People often come up to me at airports and say, ‘I know you,’ ” says Ernest L. Medina of Menominee, Mich. “But they think they’ve seen me on Hawaii Five-O or Barney Miller.”

What they really saw him on, back in September 1971, was the evening news. Medina, then a U.S. Army captain, was tried and found not guilty of murder, manslaughter and assault charges stemming from the 1968 massacre of 175 Vietnamese at Mylai. Lt. William Calley, Medina’s subordinate, who was found guilty, testified that he had acted under his commander’s orders, a charge that Medina denied.

After the trial Medina resigned from the Army, ending a 16-and-a-half-year career, and took a job as vice-president of administration and personnel at the Enstrom Helicopter Corporation in Menominee. The company had been bought during the trial by his famous attorney, F. Lee Bailey. “I had worked with Ernie for two years on the trial,” Bailey explains, “and had done a complete character background on him. I hired him for his leadership qualities and because he is a very loyal individual.”

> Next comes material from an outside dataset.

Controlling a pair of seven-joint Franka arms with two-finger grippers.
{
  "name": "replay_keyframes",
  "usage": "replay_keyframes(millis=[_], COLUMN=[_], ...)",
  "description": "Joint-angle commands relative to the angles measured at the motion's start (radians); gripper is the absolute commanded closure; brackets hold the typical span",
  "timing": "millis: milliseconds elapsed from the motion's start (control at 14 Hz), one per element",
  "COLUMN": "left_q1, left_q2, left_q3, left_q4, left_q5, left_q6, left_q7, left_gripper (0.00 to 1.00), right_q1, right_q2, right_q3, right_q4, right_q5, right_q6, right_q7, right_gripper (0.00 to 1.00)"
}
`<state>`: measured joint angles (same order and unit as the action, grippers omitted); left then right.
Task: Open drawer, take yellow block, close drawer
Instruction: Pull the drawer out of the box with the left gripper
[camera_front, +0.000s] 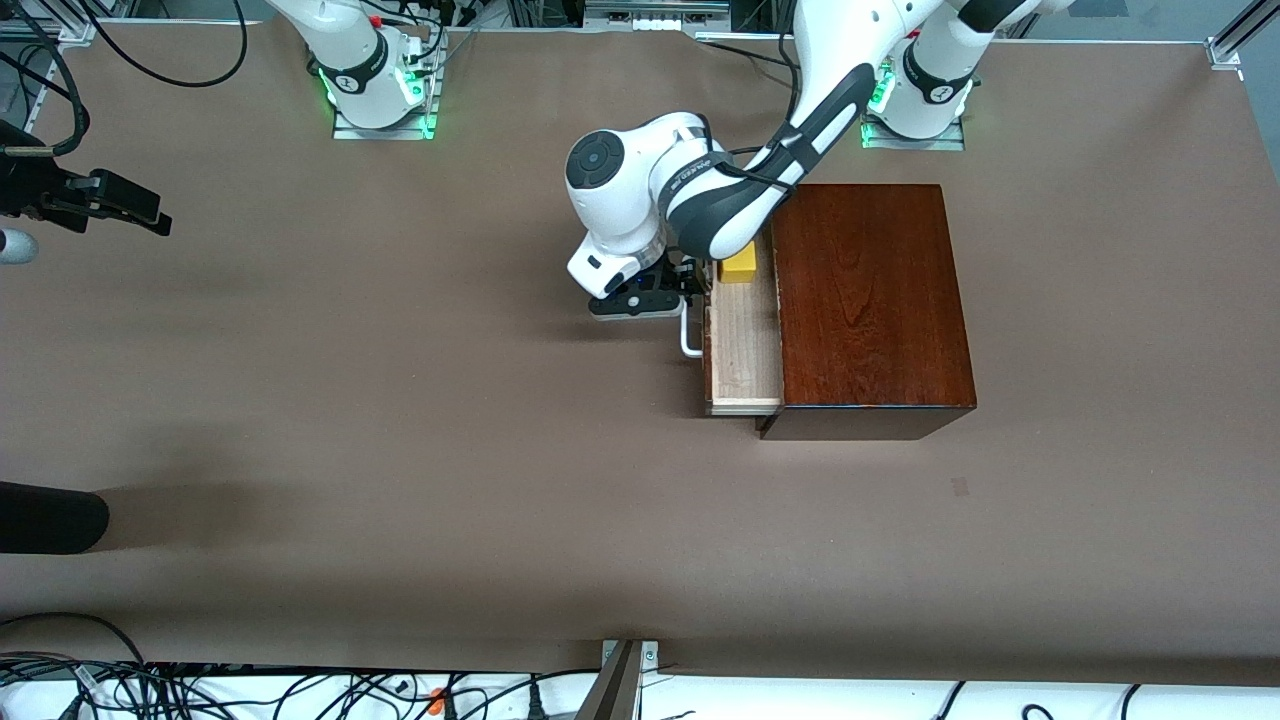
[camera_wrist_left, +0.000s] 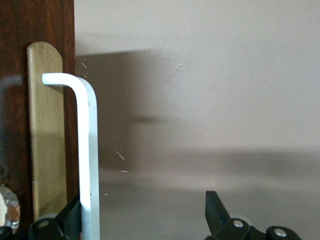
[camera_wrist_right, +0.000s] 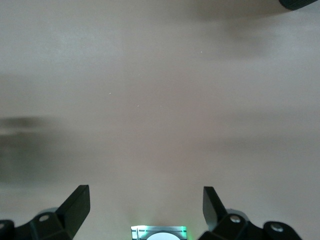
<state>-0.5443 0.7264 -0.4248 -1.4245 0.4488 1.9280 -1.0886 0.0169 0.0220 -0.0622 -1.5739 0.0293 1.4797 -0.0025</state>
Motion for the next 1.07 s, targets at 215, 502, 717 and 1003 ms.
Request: replay_keyframes(millis=[215,502,717,1003], left_q1=[-0.068,-0.071,-0.056,0.018], left_q2=[0.083,0.076,0.025,-0.123], left_q3=[-0.006,-0.008,-0.008,-0.009], left_q4=[0.163,0.184,0.182,0.153], left_q5=[-0.051,-0.064,-0.079,-0.162], left_q6=[0.013,0.009,-0.006,-0.111], left_q7=[-0.010,-0.010,-0.008,0.048], left_gripper=[0.00,0.00,0.00,0.00], right_q1=[-0.002,0.002,0.000,-0.005], right_q2=[0.004,0.006,0.006,0.016], right_q3=[-0.004,0.001,0.001,-0.004], right_q4=[0.023,0.022,0.020,0.023], right_q5=[0.001,-0.003,-0.003,0.006], right_q6=[-0.004,-0.006,-0.018,-0.019], right_q7=[0.001,0.001,-0.002,-0.007], right_gripper=[0.00,0.00,0.00,0.00])
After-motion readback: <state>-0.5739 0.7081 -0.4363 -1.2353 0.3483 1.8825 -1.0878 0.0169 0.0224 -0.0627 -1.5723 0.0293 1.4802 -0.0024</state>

Bailey’s business gamble has paid off handsomely. From an annual sales volume of $450,000 when he bought it, Enstrom’s gross has soared to $10 million on the strength of its three-passenger helicopters. And last July Bailey, who never sent Medina a bill for legal services, promoted his former client to general manager. Photographs of Bailey decorate the walls of Medina’s office, but he still refers to his boss formally as “Mr. Bailey.”

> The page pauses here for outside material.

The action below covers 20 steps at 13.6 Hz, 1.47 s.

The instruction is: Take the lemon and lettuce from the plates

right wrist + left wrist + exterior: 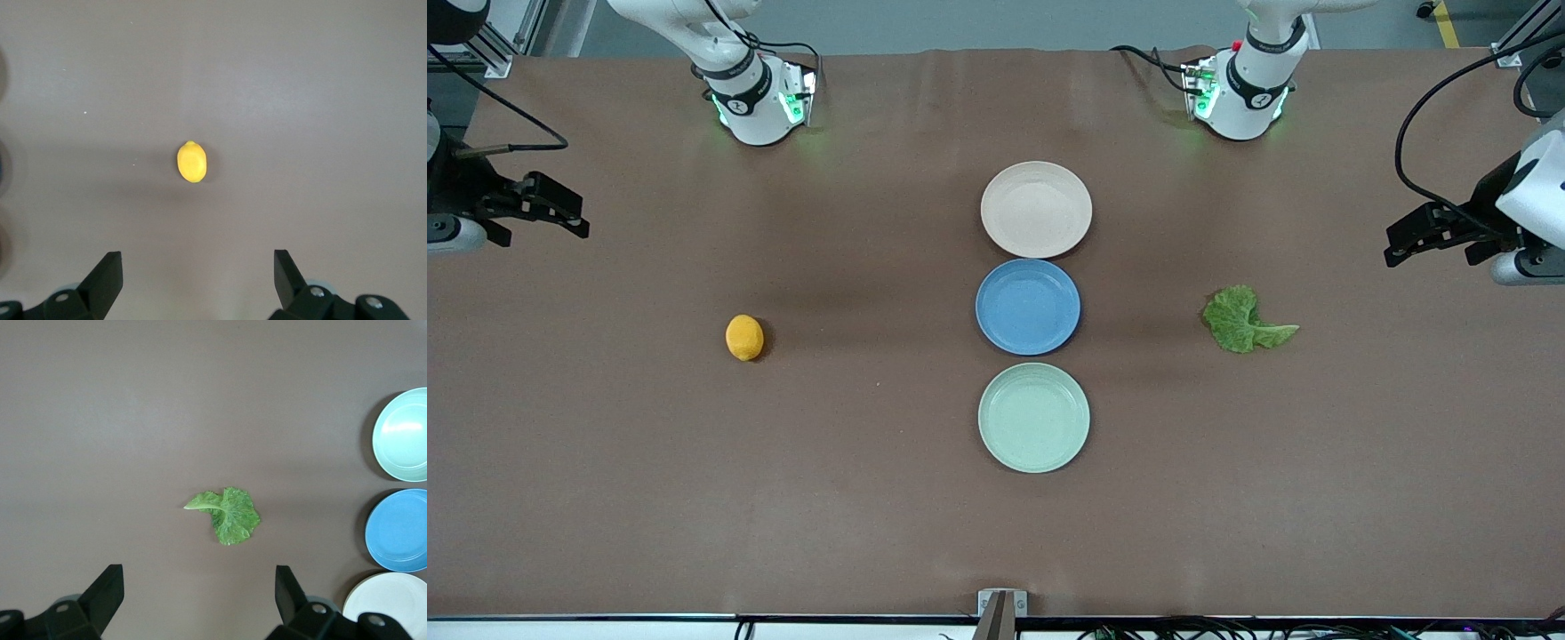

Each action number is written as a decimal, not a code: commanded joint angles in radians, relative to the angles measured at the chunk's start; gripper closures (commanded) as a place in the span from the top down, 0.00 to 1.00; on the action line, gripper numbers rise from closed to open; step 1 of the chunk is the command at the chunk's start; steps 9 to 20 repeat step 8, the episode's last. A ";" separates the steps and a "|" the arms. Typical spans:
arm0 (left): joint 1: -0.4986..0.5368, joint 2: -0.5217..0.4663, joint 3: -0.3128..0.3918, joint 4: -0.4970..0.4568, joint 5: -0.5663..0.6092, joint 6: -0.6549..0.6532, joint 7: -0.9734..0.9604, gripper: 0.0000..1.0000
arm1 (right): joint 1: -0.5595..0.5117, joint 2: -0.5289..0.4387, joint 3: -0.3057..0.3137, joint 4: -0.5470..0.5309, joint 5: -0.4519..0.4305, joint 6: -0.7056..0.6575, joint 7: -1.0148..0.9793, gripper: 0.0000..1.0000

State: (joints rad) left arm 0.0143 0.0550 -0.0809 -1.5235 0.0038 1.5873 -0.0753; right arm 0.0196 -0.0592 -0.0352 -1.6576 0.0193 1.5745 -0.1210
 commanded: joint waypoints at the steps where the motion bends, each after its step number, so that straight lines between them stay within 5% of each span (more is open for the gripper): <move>1: -0.001 -0.006 0.006 0.012 -0.005 -0.020 0.015 1.00 | -0.003 -0.036 -0.002 -0.031 0.025 0.006 0.014 1.00; 20: -0.001 -0.006 0.006 0.012 -0.010 -0.020 0.015 1.00 | -0.017 -0.040 -0.002 -0.036 0.025 -0.002 0.012 1.00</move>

Medina, 41, who learned to fly helicopters as part of the job, knows every phase of production involving 3,800 parts and 1,100 man-hours that go into each machine. He is popular with the firm’s 155 employees. “Ernie’s inspired me,” says a fellow executive, “to do a lot more than I thought I could do.”

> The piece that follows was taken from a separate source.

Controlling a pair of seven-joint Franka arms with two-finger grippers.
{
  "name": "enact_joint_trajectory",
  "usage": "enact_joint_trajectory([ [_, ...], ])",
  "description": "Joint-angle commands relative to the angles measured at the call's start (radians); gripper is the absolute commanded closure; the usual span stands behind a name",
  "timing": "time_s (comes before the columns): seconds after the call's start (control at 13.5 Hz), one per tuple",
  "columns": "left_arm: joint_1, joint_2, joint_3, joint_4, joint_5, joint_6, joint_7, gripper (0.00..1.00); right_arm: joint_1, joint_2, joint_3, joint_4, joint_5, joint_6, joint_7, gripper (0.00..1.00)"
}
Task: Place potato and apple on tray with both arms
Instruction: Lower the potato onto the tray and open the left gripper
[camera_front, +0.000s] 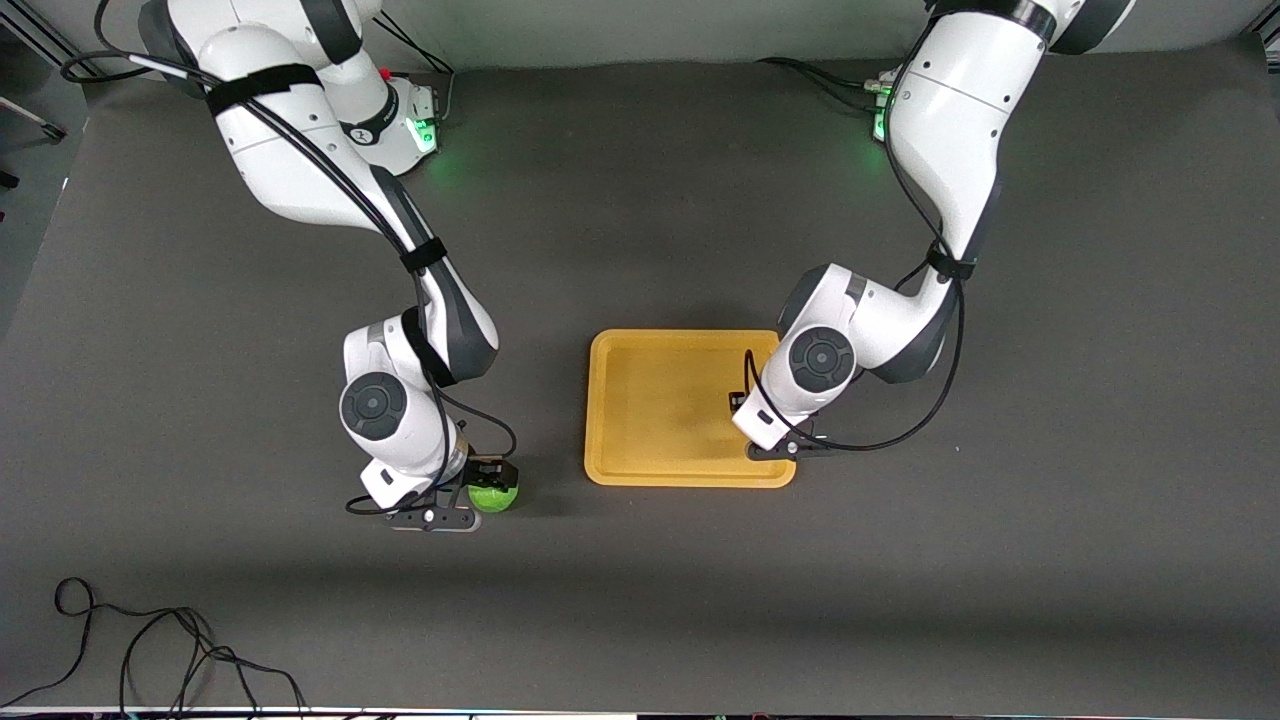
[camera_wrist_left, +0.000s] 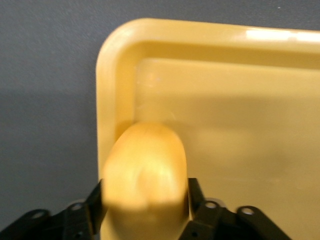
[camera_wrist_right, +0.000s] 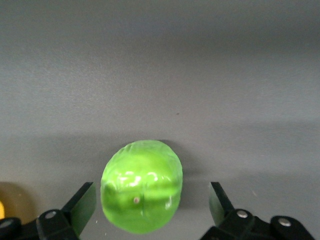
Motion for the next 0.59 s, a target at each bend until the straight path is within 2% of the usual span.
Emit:
enact_joint_trajectory([
  [0.0,-0.023,-0.006,0.014,-0.003,0.035,0.016,-0.040,0.00,0.009,0.031,-0.002,0.001,0.031,0.047,0.006,0.00],
  [0.15,-0.023,-0.015,0.014,-0.003,0.035,0.003,-0.041,0.00,0.009,0.044,-0.002,0.001,0.031,0.053,0.006,0.00],
  [0.22,-0.017,-0.035,0.014,-0.003,0.035,-0.009,-0.041,0.00,0.009,0.050,-0.004,0.002,0.031,0.056,0.004,0.08],
  [0.3,-0.008,-0.055,0.014,-0.003,0.035,-0.029,-0.040,0.00,0.009,0.048,-0.002,0.002,0.031,0.053,0.003,0.51],
  [0.37,0.001,-0.085,0.022,-0.001,0.035,-0.079,-0.023,0.00,0.011,0.041,-0.002,0.007,0.031,0.049,0.001,0.68],
  [0.52,0.065,-0.172,0.025,-0.003,0.038,-0.171,0.009,0.00,0.009,-0.004,-0.004,0.037,0.020,-0.018,-0.004,0.68],
])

Medina, his German-born wife, Barbara, 36, and their children, Ingrid, 18, Greg, 17, and Cecil, 14, have adjusted happily to small-town life. They live in a 72-year-old, 33-room Dutch colonial mansion that they are busy restoring. A farm laborer’s son raised in Colorado, Medina confesses, however, “I still miss the mountains.”

He does not dwell much in the past. Of the war that so changed his life, Medina says only: “It became too political. They wouldn’t prosecute it in a military way. If they’d been willing to destroy the Red River Valley dams in North Vietnam, we would have ended it much sooner and on our own terms.